- **DIRECTIONS FOR THIS TASK**
Scan the entries and copy each line where the word "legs" is present.

(Stored items)
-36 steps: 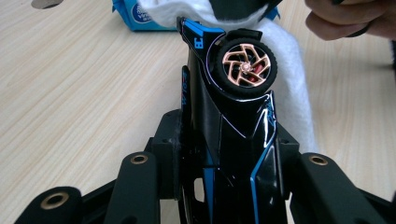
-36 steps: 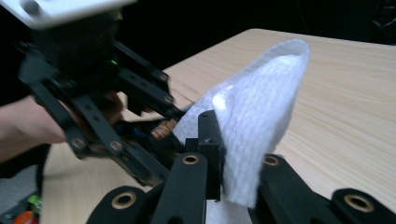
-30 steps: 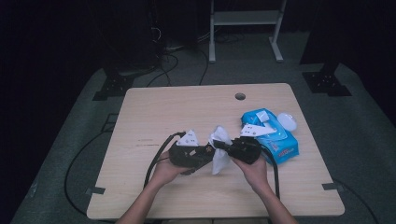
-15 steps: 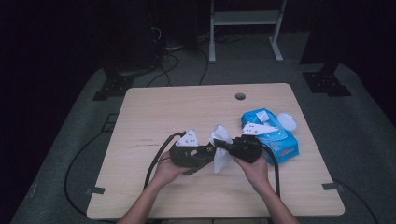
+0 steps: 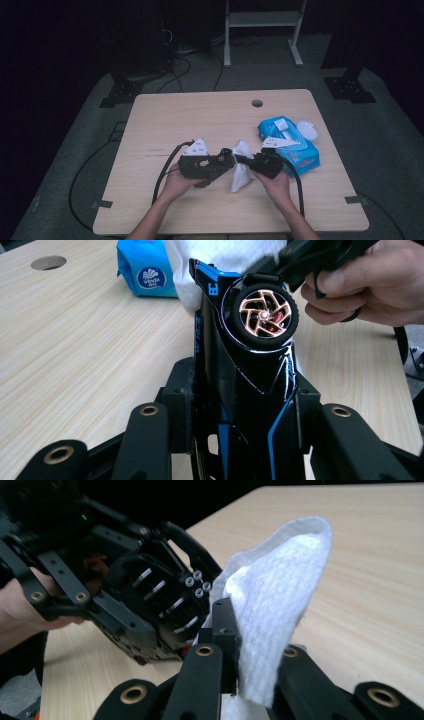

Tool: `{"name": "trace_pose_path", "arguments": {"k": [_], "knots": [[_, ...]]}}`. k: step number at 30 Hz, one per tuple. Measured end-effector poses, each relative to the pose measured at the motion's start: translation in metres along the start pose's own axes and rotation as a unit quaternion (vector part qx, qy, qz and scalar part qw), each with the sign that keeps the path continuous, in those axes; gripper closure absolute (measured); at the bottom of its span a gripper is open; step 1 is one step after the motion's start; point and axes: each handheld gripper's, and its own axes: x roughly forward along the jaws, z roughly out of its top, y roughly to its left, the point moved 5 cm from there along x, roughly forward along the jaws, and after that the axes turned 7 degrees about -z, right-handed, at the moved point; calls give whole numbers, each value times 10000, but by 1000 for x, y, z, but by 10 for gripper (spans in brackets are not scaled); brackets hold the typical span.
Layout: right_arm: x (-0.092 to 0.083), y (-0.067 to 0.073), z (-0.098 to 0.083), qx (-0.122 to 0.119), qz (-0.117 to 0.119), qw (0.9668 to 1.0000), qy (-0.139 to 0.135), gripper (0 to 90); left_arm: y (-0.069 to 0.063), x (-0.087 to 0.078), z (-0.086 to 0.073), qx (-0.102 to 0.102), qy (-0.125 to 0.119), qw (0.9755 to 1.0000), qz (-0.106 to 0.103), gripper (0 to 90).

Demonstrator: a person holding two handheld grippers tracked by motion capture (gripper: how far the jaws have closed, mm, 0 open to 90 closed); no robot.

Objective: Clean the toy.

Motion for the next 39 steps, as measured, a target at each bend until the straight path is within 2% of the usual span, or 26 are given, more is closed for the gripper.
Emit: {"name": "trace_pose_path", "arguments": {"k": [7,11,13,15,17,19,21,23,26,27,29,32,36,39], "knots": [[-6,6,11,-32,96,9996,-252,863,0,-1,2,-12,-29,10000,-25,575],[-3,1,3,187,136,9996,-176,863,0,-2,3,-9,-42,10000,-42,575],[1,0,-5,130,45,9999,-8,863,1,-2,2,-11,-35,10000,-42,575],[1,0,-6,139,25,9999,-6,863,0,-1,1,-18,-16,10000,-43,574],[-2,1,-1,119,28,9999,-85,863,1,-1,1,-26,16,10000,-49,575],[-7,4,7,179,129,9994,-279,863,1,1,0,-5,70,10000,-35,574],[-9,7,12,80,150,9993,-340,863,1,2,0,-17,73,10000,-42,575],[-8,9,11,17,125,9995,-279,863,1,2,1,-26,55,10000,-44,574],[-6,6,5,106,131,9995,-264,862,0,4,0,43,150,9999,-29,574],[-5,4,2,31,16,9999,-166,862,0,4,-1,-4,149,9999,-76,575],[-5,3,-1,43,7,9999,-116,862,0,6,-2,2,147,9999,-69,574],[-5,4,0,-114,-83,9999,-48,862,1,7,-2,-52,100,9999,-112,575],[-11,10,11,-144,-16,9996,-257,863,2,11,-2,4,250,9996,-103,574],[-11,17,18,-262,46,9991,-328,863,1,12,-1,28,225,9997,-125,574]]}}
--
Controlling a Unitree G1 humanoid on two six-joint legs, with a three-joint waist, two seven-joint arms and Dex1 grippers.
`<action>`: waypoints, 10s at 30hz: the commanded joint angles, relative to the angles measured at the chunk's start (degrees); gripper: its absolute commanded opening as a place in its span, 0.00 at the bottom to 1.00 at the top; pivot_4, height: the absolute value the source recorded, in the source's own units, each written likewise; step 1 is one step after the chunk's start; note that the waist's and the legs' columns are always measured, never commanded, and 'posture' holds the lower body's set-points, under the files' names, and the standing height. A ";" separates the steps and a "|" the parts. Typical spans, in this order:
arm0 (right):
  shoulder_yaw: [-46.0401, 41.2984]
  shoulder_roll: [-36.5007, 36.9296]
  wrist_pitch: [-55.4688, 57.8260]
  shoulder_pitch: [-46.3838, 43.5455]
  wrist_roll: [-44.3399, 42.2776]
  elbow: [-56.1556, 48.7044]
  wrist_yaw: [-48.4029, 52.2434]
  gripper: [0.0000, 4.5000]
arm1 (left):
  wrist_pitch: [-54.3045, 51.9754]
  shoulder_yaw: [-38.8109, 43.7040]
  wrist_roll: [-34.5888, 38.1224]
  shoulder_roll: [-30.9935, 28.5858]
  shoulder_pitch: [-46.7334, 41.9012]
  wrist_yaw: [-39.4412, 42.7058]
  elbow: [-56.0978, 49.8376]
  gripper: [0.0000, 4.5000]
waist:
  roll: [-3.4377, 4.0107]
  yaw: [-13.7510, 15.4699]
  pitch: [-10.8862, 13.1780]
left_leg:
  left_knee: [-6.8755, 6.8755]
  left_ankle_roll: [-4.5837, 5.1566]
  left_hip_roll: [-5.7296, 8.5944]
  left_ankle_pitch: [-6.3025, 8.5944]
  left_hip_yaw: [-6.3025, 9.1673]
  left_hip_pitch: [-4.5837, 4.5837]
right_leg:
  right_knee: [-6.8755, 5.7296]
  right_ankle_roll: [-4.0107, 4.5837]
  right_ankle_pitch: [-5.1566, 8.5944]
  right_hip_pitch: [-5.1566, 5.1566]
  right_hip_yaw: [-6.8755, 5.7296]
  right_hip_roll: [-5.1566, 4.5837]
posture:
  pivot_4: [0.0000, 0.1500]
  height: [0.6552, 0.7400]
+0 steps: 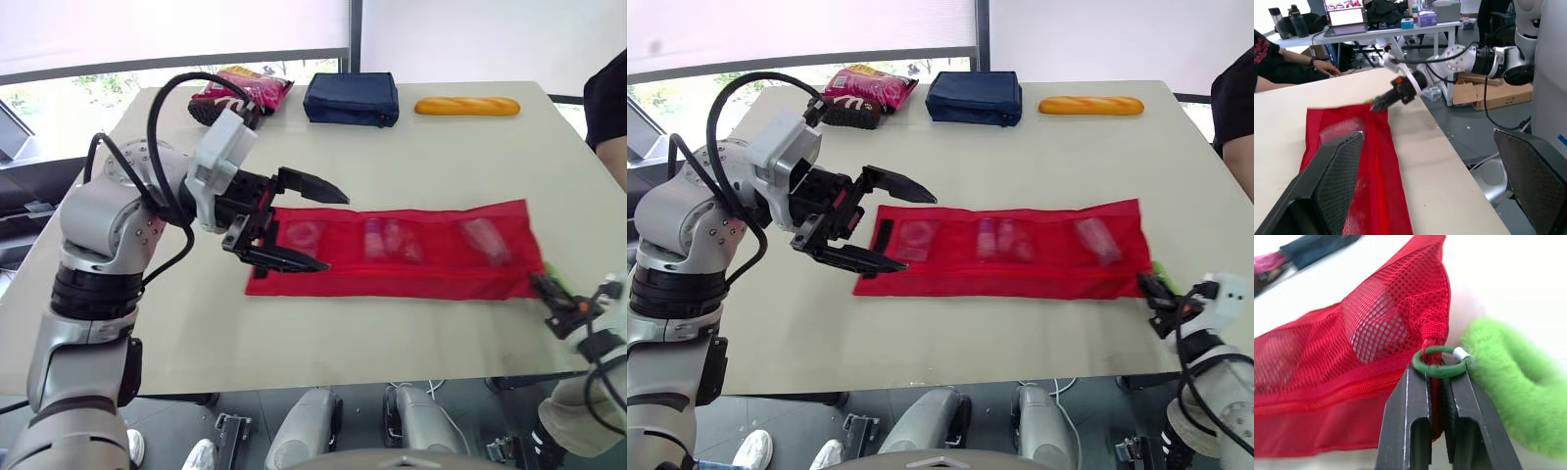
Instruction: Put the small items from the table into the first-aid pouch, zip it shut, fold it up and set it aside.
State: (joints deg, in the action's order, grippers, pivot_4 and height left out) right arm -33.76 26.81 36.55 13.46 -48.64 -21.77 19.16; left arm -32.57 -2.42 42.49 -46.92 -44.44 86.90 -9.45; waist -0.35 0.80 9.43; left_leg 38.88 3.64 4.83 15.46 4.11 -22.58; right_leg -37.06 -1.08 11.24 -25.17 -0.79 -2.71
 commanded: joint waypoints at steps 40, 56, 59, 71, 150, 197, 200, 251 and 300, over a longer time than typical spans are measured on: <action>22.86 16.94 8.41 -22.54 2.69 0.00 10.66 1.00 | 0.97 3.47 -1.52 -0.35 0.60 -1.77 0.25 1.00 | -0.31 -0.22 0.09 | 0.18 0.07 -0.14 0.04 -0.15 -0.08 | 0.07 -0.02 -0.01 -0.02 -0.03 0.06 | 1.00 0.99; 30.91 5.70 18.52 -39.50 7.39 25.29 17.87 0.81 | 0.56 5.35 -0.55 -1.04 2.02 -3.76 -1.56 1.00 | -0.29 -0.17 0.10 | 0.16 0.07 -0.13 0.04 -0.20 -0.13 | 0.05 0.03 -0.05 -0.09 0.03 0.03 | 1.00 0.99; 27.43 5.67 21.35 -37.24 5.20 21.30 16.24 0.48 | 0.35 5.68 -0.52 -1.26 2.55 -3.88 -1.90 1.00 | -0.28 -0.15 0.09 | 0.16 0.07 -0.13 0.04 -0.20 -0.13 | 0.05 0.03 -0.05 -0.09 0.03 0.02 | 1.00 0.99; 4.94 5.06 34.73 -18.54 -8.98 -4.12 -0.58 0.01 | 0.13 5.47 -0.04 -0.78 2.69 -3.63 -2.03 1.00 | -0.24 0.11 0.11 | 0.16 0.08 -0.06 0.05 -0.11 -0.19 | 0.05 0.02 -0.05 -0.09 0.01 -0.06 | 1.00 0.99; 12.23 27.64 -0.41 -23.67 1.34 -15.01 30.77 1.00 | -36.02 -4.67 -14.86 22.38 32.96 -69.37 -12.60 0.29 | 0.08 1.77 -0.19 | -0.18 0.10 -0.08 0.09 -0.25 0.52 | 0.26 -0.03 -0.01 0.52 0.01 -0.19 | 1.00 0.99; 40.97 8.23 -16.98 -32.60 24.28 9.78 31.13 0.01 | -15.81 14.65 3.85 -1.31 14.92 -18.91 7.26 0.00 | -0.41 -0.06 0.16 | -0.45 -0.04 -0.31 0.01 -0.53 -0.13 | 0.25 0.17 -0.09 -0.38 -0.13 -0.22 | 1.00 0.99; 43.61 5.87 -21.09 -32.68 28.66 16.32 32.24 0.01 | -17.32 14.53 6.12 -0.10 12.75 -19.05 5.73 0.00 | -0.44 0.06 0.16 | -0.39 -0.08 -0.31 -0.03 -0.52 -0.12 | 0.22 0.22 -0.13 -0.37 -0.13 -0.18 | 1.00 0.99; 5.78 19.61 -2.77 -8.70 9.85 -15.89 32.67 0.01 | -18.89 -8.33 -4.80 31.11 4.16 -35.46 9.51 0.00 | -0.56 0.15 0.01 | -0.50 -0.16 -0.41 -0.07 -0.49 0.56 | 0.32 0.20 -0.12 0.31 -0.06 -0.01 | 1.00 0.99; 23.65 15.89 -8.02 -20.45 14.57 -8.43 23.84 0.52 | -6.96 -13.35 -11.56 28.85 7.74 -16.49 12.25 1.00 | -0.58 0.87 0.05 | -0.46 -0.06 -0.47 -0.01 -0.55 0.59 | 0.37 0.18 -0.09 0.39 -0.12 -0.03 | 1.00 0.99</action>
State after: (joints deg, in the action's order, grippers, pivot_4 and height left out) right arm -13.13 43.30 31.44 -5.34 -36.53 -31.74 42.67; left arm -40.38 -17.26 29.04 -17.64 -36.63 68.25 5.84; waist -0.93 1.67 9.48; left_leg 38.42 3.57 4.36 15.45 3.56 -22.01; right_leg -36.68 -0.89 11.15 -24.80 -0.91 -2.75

- **EXERCISE RESPONSE**
Controlling a Unitree G1 humanoid on two six-joint legs, with a three-joint waist, two seven-joint arms and Dex1 grippers.
`<action>`: waypoints, 10s at 30hz: the commanded joint angles, relative to the angles measured at the chunk's start (degrees); gripper: its absolute commanded opening as a place in its span, 0.00 at the bottom to 1.00 at the top; pivot_4, height: the absolute value the source recorded, in the source's own units, each written likewise; step 1 is one step after the chunk's start; note that the waist's and the legs' columns are always measured, never commanded, and 'posture' holds the lower body's set-points, under the files' names, and the standing height. A ";" separates the steps and a "|" the parts. Typical spans, in this order:

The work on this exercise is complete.